ONURHAN ALPAGUT - RÖPORTAJ

Gazi Mustafa Kemal Atatürk’ü gençlere nesillere aktarmak ve gençler arasında okuma alışkanlığı artırmak amacıyla yola çıkan Atatürk Sevdalısı Yazar Serkan Esen, bu alanda üç önemli esere imza attı. Esen, uzun yıllar özel sektörde önemli görevlerde çalıştıktan sonra aldığı radikal bir karar ile kendi kitap kafesini açtı. Pandemi dönemi ile birlikte hayatın durma noktasına gelmesiyle bu projesine bir virgül koymak zorunda kaldığını belirten yazar, ilerleyen günlerde tekrar kitap kafeyi faal hale getireceğini söyledi. 2018’de ‘Vatansever – Yüzyılın Lideri ve Yüce Türk Milletinin Bağımsızlık Hikayeleri’ 2019’da ‘Eşi Olmayan Devlet Adamı Mustafa Kemal Atatürk’ bu sene içerisinde ‘Baba Bana Atatürk’ü Anlat’ kitaplarını yayınlayan yazar Serkan Esen, yeni kitaplar ile okurlarının karşısına çıkmaya devam edeceğini müjdeledi.

Kendi sözlerinizle bize Serkan Esen’i anlatacak olursanız neler söylersiniz?

1978 yılında Muğla’da dünyaya geldim. 1996 yılında Bornova Anadolu Lisesi, 2001 yılında da Dokuz Eylül Üniversitesi İşletme bölümünden mezun oldum. Evli ve bir çocuk babasıyım ve İzmir’de yaşıyorum. “Benim en büyük derdim bu ülkenin çocuklarının okumasıdır” diye çıktığım yolda 2017 yılından bugüne üç ayrı kitaba imza attım. Hedefini Türk gençliğinin okuması olarak belirlemiş bir yazar olarak, bu hedefi hayatımın odağında tutarak yaşamaya gayret göstermekteyim.

Yazarlık ve edebiyatla olan bu yolculuğunuz nasıl başladı, devamında nasıl bir şekil aldı?

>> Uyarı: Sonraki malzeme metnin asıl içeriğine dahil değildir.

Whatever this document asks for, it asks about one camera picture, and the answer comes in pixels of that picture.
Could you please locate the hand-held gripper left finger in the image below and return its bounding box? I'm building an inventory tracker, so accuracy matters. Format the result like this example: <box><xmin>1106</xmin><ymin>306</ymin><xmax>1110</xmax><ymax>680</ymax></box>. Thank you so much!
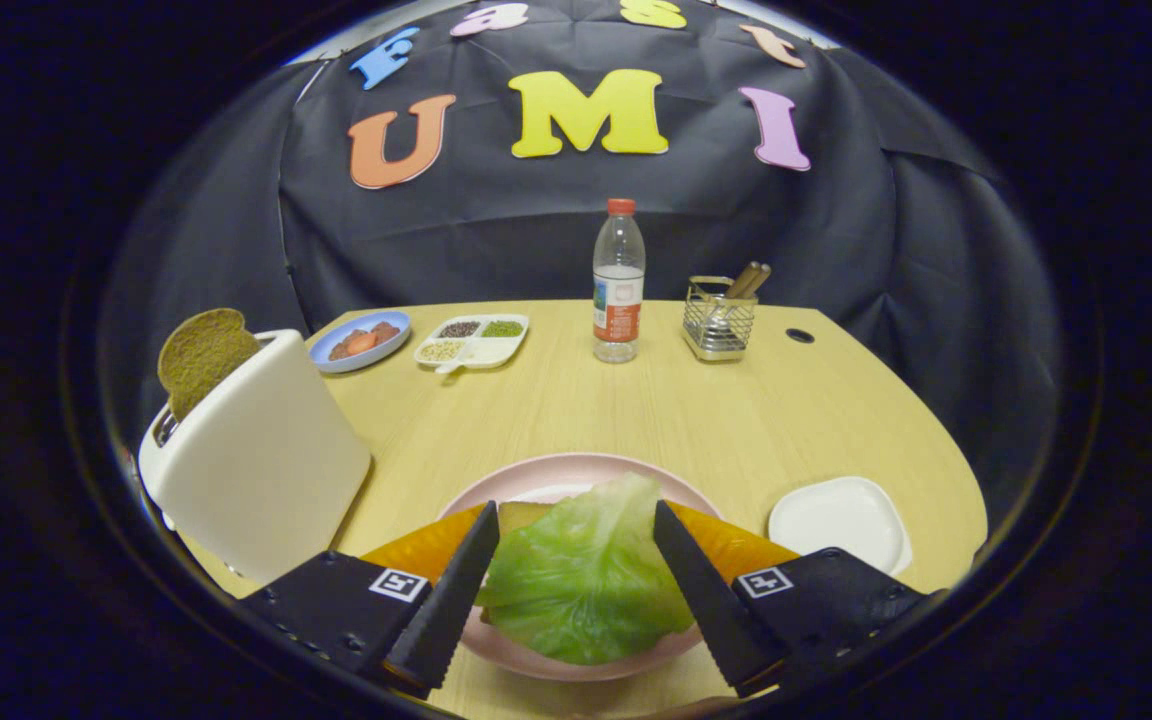
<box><xmin>241</xmin><ymin>500</ymin><xmax>502</xmax><ymax>699</ymax></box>

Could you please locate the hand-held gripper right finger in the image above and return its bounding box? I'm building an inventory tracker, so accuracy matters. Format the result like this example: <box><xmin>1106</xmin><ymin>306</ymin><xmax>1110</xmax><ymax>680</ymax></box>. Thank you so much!
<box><xmin>652</xmin><ymin>500</ymin><xmax>927</xmax><ymax>699</ymax></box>

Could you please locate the green lettuce leaf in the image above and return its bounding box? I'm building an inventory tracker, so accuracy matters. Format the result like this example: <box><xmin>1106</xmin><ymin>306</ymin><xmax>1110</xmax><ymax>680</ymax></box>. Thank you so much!
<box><xmin>476</xmin><ymin>472</ymin><xmax>697</xmax><ymax>667</ymax></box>

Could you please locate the brown toast slice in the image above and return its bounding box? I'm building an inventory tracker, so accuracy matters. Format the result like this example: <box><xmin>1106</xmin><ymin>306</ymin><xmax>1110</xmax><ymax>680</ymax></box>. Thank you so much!
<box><xmin>157</xmin><ymin>308</ymin><xmax>263</xmax><ymax>422</ymax></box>

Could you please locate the bread slice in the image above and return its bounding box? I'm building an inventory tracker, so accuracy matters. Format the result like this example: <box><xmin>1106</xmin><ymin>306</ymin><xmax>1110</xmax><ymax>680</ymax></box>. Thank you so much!
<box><xmin>494</xmin><ymin>500</ymin><xmax>553</xmax><ymax>538</ymax></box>

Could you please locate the small white plate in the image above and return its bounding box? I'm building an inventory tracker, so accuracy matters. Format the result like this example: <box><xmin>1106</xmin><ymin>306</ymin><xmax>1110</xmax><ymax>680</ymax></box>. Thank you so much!
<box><xmin>768</xmin><ymin>476</ymin><xmax>914</xmax><ymax>578</ymax></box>

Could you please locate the pink round plate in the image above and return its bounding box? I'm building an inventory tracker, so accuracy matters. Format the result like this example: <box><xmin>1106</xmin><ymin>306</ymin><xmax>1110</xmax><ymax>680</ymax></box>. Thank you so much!
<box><xmin>436</xmin><ymin>453</ymin><xmax>727</xmax><ymax>683</ymax></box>

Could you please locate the white toaster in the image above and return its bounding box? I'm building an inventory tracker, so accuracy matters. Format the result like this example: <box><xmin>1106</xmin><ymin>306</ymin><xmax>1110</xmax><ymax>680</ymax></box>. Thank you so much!
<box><xmin>138</xmin><ymin>329</ymin><xmax>373</xmax><ymax>587</ymax></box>

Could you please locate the white divided bean tray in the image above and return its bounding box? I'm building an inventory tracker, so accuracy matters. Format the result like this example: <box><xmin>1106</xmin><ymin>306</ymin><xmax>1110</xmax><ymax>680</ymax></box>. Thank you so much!
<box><xmin>413</xmin><ymin>313</ymin><xmax>531</xmax><ymax>376</ymax></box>

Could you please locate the blue round plate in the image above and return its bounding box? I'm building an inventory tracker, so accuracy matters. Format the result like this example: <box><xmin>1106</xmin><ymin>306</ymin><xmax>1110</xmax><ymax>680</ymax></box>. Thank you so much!
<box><xmin>309</xmin><ymin>310</ymin><xmax>413</xmax><ymax>374</ymax></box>

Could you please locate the clear water bottle red cap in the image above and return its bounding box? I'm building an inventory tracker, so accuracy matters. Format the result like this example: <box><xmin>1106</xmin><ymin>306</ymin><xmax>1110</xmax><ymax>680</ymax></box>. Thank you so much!
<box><xmin>592</xmin><ymin>198</ymin><xmax>647</xmax><ymax>364</ymax></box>

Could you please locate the black backdrop cloth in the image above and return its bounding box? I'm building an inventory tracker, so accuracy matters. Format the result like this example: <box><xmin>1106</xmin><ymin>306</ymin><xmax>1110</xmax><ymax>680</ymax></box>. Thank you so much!
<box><xmin>96</xmin><ymin>0</ymin><xmax>1067</xmax><ymax>521</ymax></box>

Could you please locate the metal wire utensil holder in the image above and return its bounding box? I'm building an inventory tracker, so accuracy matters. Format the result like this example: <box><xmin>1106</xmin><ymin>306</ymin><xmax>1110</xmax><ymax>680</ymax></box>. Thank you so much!
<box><xmin>682</xmin><ymin>275</ymin><xmax>759</xmax><ymax>362</ymax></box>

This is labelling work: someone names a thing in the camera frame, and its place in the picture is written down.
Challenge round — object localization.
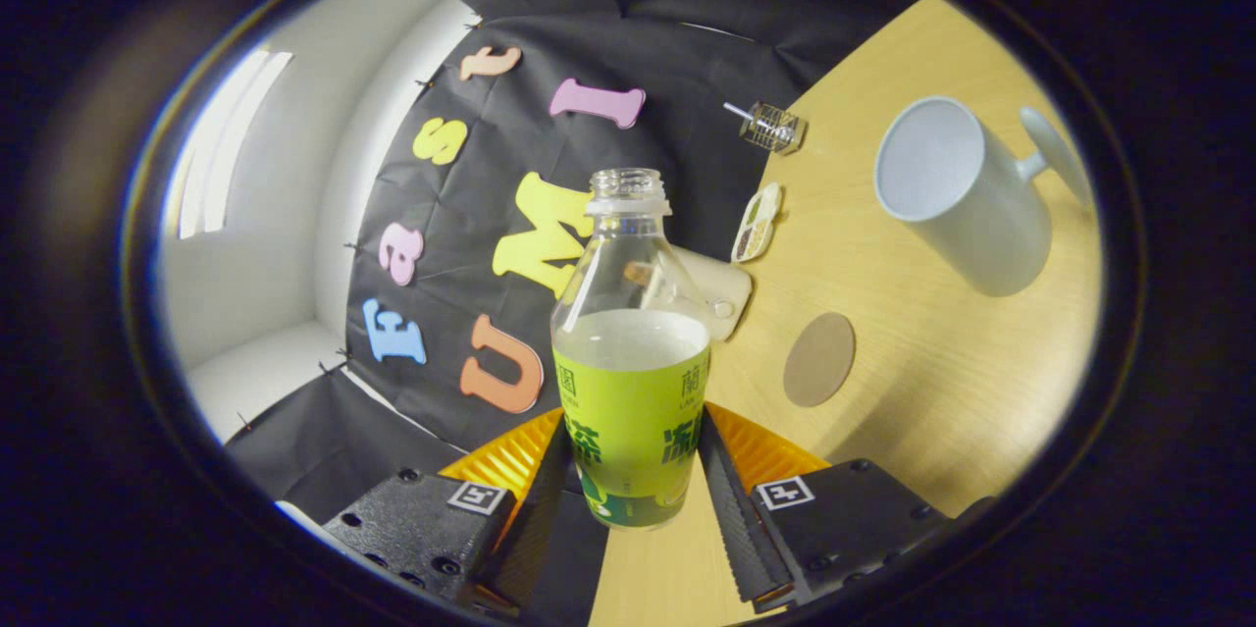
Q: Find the wooden table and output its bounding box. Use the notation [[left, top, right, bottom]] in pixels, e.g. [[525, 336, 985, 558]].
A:
[[589, 0, 1105, 627]]

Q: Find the ceiling light panel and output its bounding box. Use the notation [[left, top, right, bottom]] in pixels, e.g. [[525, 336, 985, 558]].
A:
[[177, 48, 293, 240]]

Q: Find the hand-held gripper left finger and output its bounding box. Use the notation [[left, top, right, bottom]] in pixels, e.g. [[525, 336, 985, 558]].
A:
[[324, 408, 575, 618]]

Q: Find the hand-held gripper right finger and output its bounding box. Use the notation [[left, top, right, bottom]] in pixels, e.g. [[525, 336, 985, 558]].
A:
[[699, 401, 992, 613]]

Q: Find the white cup with handle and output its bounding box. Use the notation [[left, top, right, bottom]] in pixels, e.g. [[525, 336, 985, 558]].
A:
[[873, 95, 1095, 298]]

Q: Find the round brown coaster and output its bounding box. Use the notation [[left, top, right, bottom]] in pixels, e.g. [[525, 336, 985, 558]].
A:
[[783, 312, 857, 408]]

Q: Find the clear juice bottle green label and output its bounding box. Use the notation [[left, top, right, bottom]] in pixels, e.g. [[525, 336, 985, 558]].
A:
[[550, 168, 712, 530]]

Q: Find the black backdrop cloth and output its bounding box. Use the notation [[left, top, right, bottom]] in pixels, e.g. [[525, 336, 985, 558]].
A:
[[224, 0, 928, 627]]

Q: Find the white toaster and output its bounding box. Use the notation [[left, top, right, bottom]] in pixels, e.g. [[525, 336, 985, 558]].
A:
[[672, 247, 755, 343]]

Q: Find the white divided snack tray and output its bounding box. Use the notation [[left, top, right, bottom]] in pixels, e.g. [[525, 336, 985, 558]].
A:
[[730, 182, 783, 264]]

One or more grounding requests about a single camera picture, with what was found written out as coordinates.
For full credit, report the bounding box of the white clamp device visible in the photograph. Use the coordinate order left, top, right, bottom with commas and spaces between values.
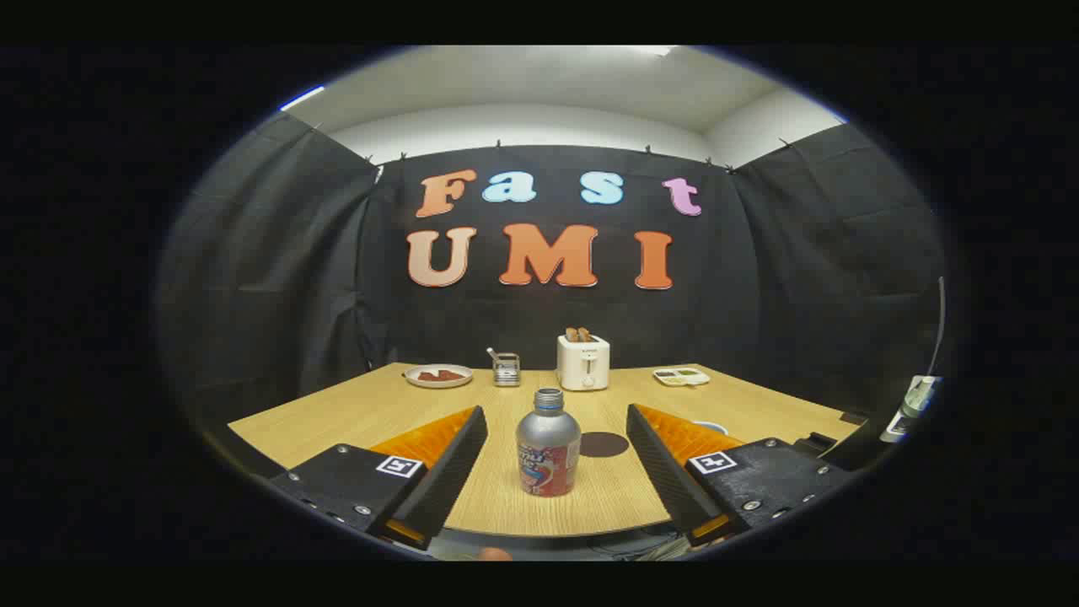
879, 375, 941, 443

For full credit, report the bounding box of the white toaster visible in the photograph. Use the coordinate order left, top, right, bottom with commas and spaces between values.
556, 335, 610, 392

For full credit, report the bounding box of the thin grey cable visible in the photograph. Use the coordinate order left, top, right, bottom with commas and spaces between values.
927, 277, 947, 379

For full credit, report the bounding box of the silver juice bottle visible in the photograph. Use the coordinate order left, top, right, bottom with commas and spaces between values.
515, 388, 582, 498

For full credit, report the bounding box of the dark brown round coaster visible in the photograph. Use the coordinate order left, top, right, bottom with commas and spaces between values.
580, 432, 631, 459

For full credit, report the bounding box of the white round plate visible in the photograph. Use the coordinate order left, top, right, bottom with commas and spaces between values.
404, 363, 474, 389

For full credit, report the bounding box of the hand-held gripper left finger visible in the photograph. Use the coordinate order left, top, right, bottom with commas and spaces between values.
270, 406, 489, 553

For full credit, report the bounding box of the wooden table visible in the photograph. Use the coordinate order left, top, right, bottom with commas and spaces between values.
228, 363, 861, 538

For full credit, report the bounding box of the black backdrop cloth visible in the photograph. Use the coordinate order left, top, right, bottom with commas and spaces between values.
156, 114, 949, 422

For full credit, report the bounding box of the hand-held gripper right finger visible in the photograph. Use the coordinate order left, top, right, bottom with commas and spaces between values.
625, 403, 852, 549

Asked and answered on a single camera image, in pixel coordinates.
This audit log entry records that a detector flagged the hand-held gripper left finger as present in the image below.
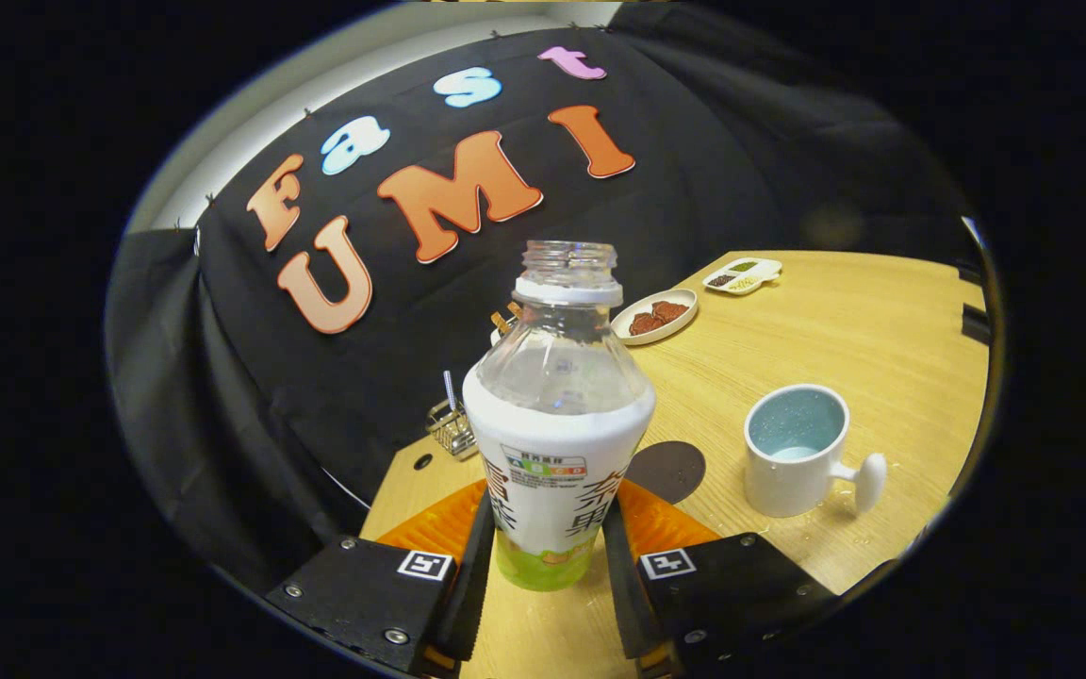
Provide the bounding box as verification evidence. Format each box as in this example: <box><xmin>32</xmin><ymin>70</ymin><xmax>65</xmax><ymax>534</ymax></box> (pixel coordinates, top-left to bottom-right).
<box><xmin>264</xmin><ymin>478</ymin><xmax>497</xmax><ymax>679</ymax></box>

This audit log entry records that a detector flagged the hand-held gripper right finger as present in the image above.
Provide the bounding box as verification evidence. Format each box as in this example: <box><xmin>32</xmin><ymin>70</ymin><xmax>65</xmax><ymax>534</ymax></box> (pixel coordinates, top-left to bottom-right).
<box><xmin>601</xmin><ymin>478</ymin><xmax>839</xmax><ymax>679</ymax></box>

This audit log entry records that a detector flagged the dark brown round coaster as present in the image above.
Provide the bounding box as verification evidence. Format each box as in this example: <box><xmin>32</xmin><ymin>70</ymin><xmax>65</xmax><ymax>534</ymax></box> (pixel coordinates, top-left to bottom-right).
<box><xmin>626</xmin><ymin>440</ymin><xmax>707</xmax><ymax>506</ymax></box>

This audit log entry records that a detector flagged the clear juice bottle white label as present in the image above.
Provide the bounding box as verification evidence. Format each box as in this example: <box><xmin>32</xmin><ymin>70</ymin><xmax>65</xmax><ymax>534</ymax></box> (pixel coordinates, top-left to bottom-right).
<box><xmin>462</xmin><ymin>240</ymin><xmax>657</xmax><ymax>593</ymax></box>

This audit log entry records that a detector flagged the white cup blue inside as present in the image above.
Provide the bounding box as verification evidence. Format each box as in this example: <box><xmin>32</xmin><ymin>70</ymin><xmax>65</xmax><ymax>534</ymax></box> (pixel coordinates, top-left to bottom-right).
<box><xmin>743</xmin><ymin>383</ymin><xmax>888</xmax><ymax>519</ymax></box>

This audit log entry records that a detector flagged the black backdrop cloth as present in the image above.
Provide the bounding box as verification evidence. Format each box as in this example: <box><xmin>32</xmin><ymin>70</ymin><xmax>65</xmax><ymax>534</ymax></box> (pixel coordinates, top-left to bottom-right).
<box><xmin>105</xmin><ymin>5</ymin><xmax>978</xmax><ymax>595</ymax></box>

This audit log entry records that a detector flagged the white oval plate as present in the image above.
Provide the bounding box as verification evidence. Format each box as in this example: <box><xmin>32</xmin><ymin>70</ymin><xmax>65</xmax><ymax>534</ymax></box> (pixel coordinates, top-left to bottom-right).
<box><xmin>610</xmin><ymin>289</ymin><xmax>699</xmax><ymax>346</ymax></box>

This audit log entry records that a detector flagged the white divided seasoning dish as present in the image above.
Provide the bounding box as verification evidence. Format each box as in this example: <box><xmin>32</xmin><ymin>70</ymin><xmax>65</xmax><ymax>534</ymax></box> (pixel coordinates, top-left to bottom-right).
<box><xmin>702</xmin><ymin>257</ymin><xmax>782</xmax><ymax>296</ymax></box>

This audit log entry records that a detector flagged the wooden table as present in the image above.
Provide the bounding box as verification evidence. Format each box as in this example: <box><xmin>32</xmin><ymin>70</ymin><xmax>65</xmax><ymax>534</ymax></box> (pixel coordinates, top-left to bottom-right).
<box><xmin>359</xmin><ymin>249</ymin><xmax>990</xmax><ymax>679</ymax></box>

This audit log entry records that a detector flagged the metal wire holder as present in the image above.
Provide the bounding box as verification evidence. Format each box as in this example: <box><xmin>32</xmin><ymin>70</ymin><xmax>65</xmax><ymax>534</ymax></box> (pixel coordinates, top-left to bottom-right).
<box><xmin>426</xmin><ymin>396</ymin><xmax>480</xmax><ymax>461</ymax></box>

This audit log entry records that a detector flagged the thin white cable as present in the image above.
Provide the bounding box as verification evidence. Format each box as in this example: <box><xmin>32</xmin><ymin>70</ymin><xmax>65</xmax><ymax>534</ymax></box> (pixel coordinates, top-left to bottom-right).
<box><xmin>321</xmin><ymin>460</ymin><xmax>370</xmax><ymax>516</ymax></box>

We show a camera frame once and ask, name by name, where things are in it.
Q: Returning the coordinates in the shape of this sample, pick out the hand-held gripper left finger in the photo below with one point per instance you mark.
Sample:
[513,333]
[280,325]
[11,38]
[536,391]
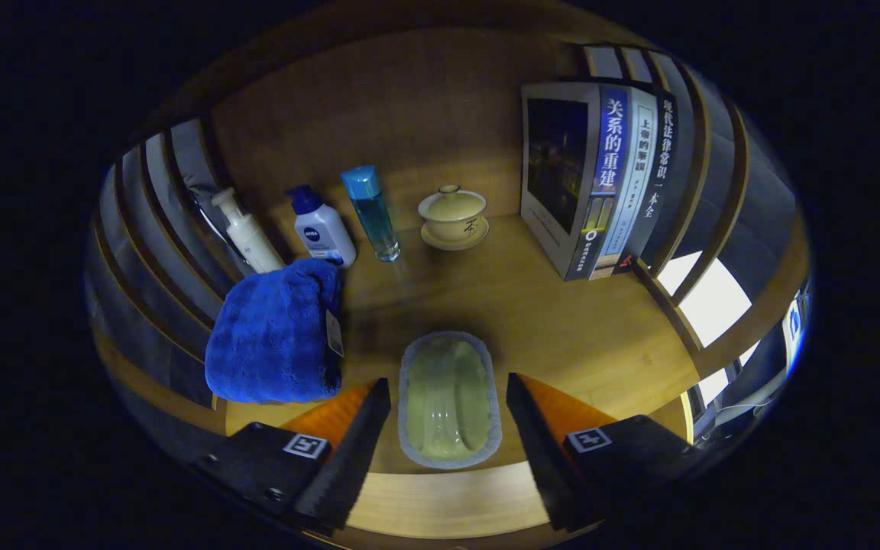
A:
[352,458]

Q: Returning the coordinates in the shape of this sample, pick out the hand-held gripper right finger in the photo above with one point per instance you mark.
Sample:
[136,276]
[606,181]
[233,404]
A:
[543,458]

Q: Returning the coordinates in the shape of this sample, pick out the wooden countertop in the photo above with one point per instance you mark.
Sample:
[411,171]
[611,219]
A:
[547,328]

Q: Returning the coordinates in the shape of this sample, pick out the wooden cabinet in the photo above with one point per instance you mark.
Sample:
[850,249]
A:
[409,99]

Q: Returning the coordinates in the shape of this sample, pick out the blue towel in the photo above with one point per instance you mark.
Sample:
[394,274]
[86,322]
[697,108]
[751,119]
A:
[272,336]

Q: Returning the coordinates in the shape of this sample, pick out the white lotion bottle blue cap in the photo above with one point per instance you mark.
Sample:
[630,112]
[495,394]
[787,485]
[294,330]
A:
[323,233]

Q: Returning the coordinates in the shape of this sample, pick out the white pump bottle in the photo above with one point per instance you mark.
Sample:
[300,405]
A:
[257,244]

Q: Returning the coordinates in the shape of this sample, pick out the clear blue bottle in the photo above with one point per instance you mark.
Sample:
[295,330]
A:
[375,218]

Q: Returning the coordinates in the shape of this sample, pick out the beige lidded tea cup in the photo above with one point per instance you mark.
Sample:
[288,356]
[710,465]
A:
[453,218]

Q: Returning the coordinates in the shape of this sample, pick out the blue spine book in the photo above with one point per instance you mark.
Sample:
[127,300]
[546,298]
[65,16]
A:
[558,168]

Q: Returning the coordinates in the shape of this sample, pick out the white spine book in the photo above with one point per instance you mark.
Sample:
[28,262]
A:
[638,176]

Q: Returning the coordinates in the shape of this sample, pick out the black spine book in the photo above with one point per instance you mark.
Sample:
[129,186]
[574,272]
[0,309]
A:
[665,168]

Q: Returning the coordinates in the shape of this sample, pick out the black backdrop cloth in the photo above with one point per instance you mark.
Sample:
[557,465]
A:
[184,156]

Bu yolculuk çok okuyarak başladı. Özellikle ilgi alanım olan Atatürk dönemi ve milli mücadele kitapları başta olmak üzere sürekli okudukça hayatımdaki bazı davranış kalıplarının ve yaşam tarzımın değişmeye başladığını hissettim. Okumayla beraber gerek sözlü gerek yazılı olarak kendimi daha iyi ifade edebildiğimi gördüm. Bunun yanında okuduğum her kitaptan başta Cumhuriyet dönemine ait olmak üzere çok fazla not çıkartmaya başladım. Bu notları çıkartma nedenim ise Mustafa Kemal’i ve bu ülkenin hangi fedakarlıkla kurulduğunu kendi çocuğuma anlatabilmekti. Bir süre sonra ise bu notların çok biriktiğini ve her birinin başka bir noktada düzensiz olduğunu görünce bir araya getirme ve arşivleme çalışmalarına başladım. Bu arşivleme çalışmaları ile ilk etapta hatıra amaçlı da olsa kitaplaştırma düşüncesi oluştu ve ilk kitabım olan Vatansever’in kapak çalışması haricindeki tüm çalışmalarını ve yasal süreçlerini tamamlayarak 2017 yılında basımını gerçekleştirdim. Ancak bu hatıra baskısının okuyanlar tarafından çok beğenilmesi sonucunda profesyonel bir yayın evi ile biraraya gelerek kitabın yenien basımını gerçekleştirdik ve ulusal dağıtım ile tüm Türkiye’de satışına uygun hale getirdik. İlk eserim olan “Vatansever – Yüzyılın Lideri ve Yüce Türk Milletinin Bağımsızlık Hikayeleri” isimli ilk kitabımda milli mücadelenin ve ulu önderimiz Mustafa Kemal Atatürk’ün 72 ayrı az bilinen ya da bilinmeyen hikayelerini kaleme aldım. Son kitabım ‘Baba Bana Atatürk’ü Anlat’ 2021 yılı Haziran ayında okuyucu ile buluştu. Bu eserimde de en az savaş kadar hatta savaştan çok barışın kahramanı olarak nitelendirdiğim Mustafa Kemal’in sevgi anlayışını anlattım. Geleceğin yetişkinleri olan bugünün gençleri ve çocuklarının çevresindeki her varlığı sevmesini gerekliliğini Mustafa Kemal’in sevgi anlayışı ile anlatmaya gayret gösterdim. Vatan ve millet sevgisinin yanında ağaçları ve doğayı, hayvanları, kitapları, arkadaş sevgisini ve barışa inancın yüceliğini Mustafa Kemal’den örneklerle günümüz çocuklarına anlatmayı, anne ve babaların da bunu kendilerine ödev edinmeleri gerekliliğini aktarmaya çalıştım.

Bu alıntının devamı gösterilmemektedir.